Wonder if he'll get out to the Best Coast.


----------



## mario (Feb 18, 2006)

Presale for London show on Thursday June 14 at 10:00am to 3:00pm. Bonus...buy your tickets online and receive a CD copy of Neil Young's latest release "Americana".

Event Update


----------



## traynor_garnet (Feb 22, 2006)

I will be very curious to see a set list for this. If it is all new album, or (worse) a hits 'revue' show, I will pass. He is does interesting material old and new, I may go.

BTW, what ever happened to the second edition of Archives? This era is the one I am most interested in hearing.

TG


----------



## Sneaky (Feb 14, 2006)

6/14 Presale password for Calgary is: amplify

I would expect for a NY & Crazy Horse show we will get a bunch of NY & Crazy Horse tunes plus 4 or 5 off the new one. Call it a "revue" if you want, but it's OK with me. 

Please Neil... nothing from Le Noise.


----------



## fretboard (May 31, 2006)

Tread carefully with that password, Sneaky... 

I believe you'd be hard pressed to find any LiveNation/TM presale for the month of June that isn't "amplify". Trust me - it didn't work for the US shows that went on sale last week, although both LN & TM sent out presale emails with "amplify". 

It certainly didn't work for Boston, NYC or Chicago. NYC (from MSG) wound up with "NYCH", Boston's (from the venue, not TM/LN) was "Crazy".

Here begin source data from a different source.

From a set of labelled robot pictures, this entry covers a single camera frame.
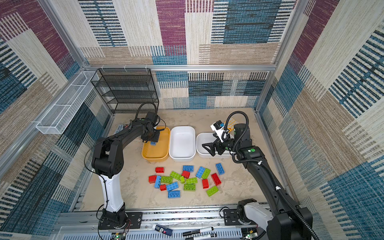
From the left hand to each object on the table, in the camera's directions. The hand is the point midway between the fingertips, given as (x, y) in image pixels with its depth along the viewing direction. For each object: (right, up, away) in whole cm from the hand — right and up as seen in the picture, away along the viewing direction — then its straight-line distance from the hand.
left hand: (154, 136), depth 99 cm
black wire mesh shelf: (-22, +32, +10) cm, 40 cm away
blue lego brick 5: (+41, -19, -9) cm, 46 cm away
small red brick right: (+32, -25, -14) cm, 44 cm away
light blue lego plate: (+29, -20, -11) cm, 37 cm away
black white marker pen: (+30, -44, -30) cm, 61 cm away
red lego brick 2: (+38, -23, -14) cm, 47 cm away
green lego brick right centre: (+33, -21, -10) cm, 41 cm away
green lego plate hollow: (+24, -27, -15) cm, 39 cm away
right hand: (+34, -1, -23) cm, 41 cm away
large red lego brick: (+21, -22, -10) cm, 32 cm away
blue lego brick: (-1, -5, +1) cm, 5 cm away
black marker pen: (+28, -42, -29) cm, 58 cm away
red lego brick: (+2, -24, -12) cm, 27 cm away
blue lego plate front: (+15, -30, -17) cm, 38 cm away
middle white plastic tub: (+18, -5, +1) cm, 19 cm away
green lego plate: (+11, -23, -14) cm, 29 cm away
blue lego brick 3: (+14, -26, -16) cm, 34 cm away
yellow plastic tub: (+5, -10, 0) cm, 11 cm away
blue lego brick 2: (+6, -25, -16) cm, 30 cm away
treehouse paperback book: (-27, +4, +9) cm, 29 cm away
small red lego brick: (+9, -27, -17) cm, 33 cm away
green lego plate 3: (+35, -29, -16) cm, 48 cm away
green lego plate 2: (+15, -22, -11) cm, 29 cm away
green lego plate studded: (+25, -24, -13) cm, 37 cm away
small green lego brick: (+20, -23, -15) cm, 34 cm away
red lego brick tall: (+6, -19, -10) cm, 23 cm away
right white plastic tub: (+33, -2, +1) cm, 33 cm away
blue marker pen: (+14, -41, -30) cm, 52 cm away
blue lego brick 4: (+23, -18, -10) cm, 31 cm away
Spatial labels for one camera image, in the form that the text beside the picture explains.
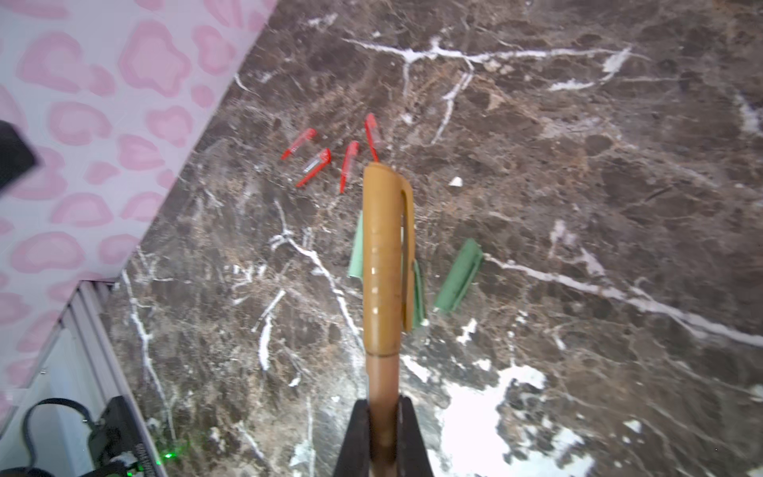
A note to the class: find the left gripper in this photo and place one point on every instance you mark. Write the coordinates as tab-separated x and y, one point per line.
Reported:
17	158

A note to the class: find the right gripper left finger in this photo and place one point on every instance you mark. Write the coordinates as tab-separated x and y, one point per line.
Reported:
354	459

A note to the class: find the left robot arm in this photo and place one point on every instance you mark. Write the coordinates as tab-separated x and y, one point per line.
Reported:
66	408

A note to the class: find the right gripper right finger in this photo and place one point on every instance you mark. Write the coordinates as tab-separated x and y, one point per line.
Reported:
410	451

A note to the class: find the brown pen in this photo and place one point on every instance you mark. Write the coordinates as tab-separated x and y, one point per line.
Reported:
389	293

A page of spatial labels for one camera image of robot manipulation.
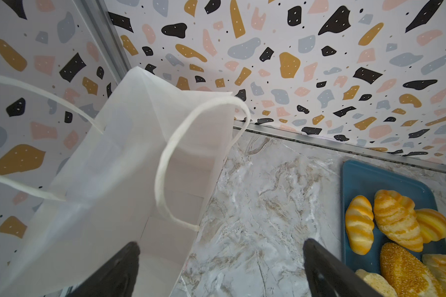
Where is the large sesame bread loaf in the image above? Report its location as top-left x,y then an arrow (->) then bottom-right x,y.
380,243 -> 446,297

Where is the round striped bun behind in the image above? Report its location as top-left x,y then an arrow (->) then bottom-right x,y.
415,209 -> 446,244

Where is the large striped croissant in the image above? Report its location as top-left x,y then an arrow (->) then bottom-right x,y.
374,190 -> 424,252

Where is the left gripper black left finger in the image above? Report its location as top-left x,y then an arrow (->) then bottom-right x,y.
68,241 -> 140,297

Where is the left aluminium corner post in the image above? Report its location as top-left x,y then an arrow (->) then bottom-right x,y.
73,0 -> 131,84

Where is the small striped croissant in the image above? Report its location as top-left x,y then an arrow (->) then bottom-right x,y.
344,196 -> 375,256

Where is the white floral paper bag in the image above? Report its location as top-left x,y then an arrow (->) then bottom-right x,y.
0,67 -> 251,297

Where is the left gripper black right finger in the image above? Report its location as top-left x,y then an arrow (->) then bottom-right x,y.
303,238 -> 380,297

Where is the pale crumbly bread roll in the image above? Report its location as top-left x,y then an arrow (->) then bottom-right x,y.
356,269 -> 398,297

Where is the teal plastic tray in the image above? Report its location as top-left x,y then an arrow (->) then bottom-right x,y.
341,160 -> 438,273

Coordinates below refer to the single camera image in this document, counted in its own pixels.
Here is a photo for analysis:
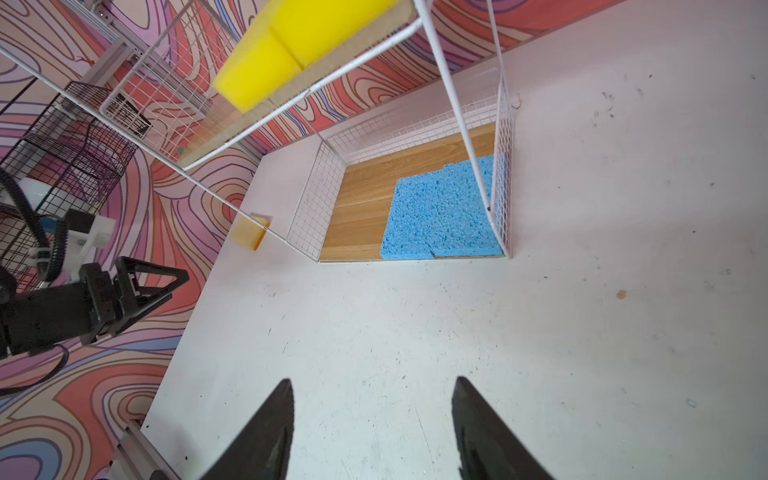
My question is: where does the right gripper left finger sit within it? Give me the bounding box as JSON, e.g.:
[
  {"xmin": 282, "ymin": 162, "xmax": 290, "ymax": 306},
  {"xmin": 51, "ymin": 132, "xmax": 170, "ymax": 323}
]
[{"xmin": 202, "ymin": 379, "xmax": 295, "ymax": 480}]

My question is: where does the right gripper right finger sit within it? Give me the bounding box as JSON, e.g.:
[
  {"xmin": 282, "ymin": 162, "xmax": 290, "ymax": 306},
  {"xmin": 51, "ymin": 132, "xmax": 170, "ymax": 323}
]
[{"xmin": 452, "ymin": 376, "xmax": 553, "ymax": 480}]

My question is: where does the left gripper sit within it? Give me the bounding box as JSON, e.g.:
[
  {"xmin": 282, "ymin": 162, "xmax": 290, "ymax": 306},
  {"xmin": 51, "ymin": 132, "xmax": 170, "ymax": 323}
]
[{"xmin": 1, "ymin": 256, "xmax": 190, "ymax": 358}]

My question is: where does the beige sponge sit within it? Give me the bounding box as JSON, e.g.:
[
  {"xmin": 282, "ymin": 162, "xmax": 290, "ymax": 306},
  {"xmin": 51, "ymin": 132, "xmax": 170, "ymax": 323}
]
[{"xmin": 229, "ymin": 215, "xmax": 271, "ymax": 251}]

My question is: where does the blue sponge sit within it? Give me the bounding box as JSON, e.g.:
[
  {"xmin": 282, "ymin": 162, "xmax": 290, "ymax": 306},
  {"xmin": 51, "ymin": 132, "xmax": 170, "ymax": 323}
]
[
  {"xmin": 426, "ymin": 160, "xmax": 503, "ymax": 257},
  {"xmin": 380, "ymin": 170, "xmax": 444, "ymax": 260}
]

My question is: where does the yellow sponge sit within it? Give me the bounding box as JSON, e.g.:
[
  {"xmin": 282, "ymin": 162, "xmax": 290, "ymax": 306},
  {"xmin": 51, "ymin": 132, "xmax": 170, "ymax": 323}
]
[
  {"xmin": 262, "ymin": 0, "xmax": 397, "ymax": 68},
  {"xmin": 213, "ymin": 16, "xmax": 302, "ymax": 113}
]

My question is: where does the white wire wooden shelf rack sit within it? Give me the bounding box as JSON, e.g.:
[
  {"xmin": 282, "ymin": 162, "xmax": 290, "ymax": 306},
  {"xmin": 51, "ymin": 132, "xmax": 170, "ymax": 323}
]
[{"xmin": 0, "ymin": 0, "xmax": 522, "ymax": 263}]

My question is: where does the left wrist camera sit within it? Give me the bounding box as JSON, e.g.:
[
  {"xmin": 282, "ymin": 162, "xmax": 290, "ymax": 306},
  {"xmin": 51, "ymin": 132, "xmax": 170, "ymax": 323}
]
[{"xmin": 29, "ymin": 209, "xmax": 116, "ymax": 283}]

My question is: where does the black wire basket left wall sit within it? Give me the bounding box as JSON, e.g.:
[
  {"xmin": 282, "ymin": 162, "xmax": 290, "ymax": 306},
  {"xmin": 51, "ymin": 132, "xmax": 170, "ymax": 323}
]
[{"xmin": 0, "ymin": 80, "xmax": 139, "ymax": 295}]

Just be advised that every presale code for June appears to be amplify when it comes from LN/TM. I'd look for a venue/radio presale instead of trusting amplify.


----------



## fretboard (May 31, 2006)

"Amplify" worked for the LiveNation presale for the Kingston show this morning - and even though it was the 2nd show/presale I tried, I still got better tickets using it than I did for the other shows I tried using the arena/other presale codes.

I couldn't get it to work for the ACC presale - but there were radio & MLSE codes that would go through.

Still managed to grab a pair of the top price (row 2) tickets for Kingston - and book a hotel room for less than just the price of a comparable ticket to the Air Canada Centre show...


Can't say as I'm terribly pleased to see another band added to the bill though - that's cuttin' out some quality Crazy Horse time in my books.


----------



## fretboard (May 31, 2006)

From neilyoung.com:

The third episode of A Rust Trilogy, which began with _Rust Never Sleeps_ in 1978, and continued with _Weld_ in 1990, now concludes with _Alchemy_ in 2012. Things have changed, yet they stay the same. _Alchemy_, like _Rust_ and _Weld_, finds the boys at another stage of life's journey. Time has taken its toll, yet the spirit seems unstoppable. 

View attachment 1598


(c'mon Friday... just get here already...)


----------



## noman (Jul 24, 2006)

Have great seats here in London this Saturday. Really looking forward to seeing Los Lobos as well..........


----------



## dradlin (Feb 27, 2010)

I saw him tonight in Windsor... I was blown away by all aspects of his full bore performance. I wasn't sure what to expect, thinking that maybe his best years are behind him, but he was as good as he ever was tonight. And his guitar tone was jaw dropping! Highly recommended!
View attachment 1600


----------



## Mooh (Mar 7, 2007)

Got tickets for the London show. Neil Young and Los Lobos, quite a combination! Can't wait.

Peace, Mooh.


----------



## Roryfan (Apr 19, 2010)

Glad to hear Uncle Neil's still got it, I've never seen him live & am really looking forward to it. GF bought us tix to the KW show for my 40th b-day. My best friend's 40th is one week after mine, so he's coming along too.


----------



## fretboard (May 31, 2006)

http://www.youtube.com/watch?v=bRC1xeZGnX4

The "opening ceremonies" should anyone want a taste. You'll get the clearly Canadian content if you wait it out long enough (or scroll forward)...


----------



## mhammer (Nov 30, 2007)

Very Neil. Love it. For a moment, I thought that one of the amps was going to be a huge Garnet, but this'll do.


----------



## Bohdan (Jan 19, 2012)

I shot that vid! Saw him in Windsor. Amazing performance. Everything that I expected. Check out this too; http://www.youtube.com/watch?v=EZCF-9kNrHI


----------



## fretboard (May 31, 2006)

Nice job, Bohdan - can't wait for tonight.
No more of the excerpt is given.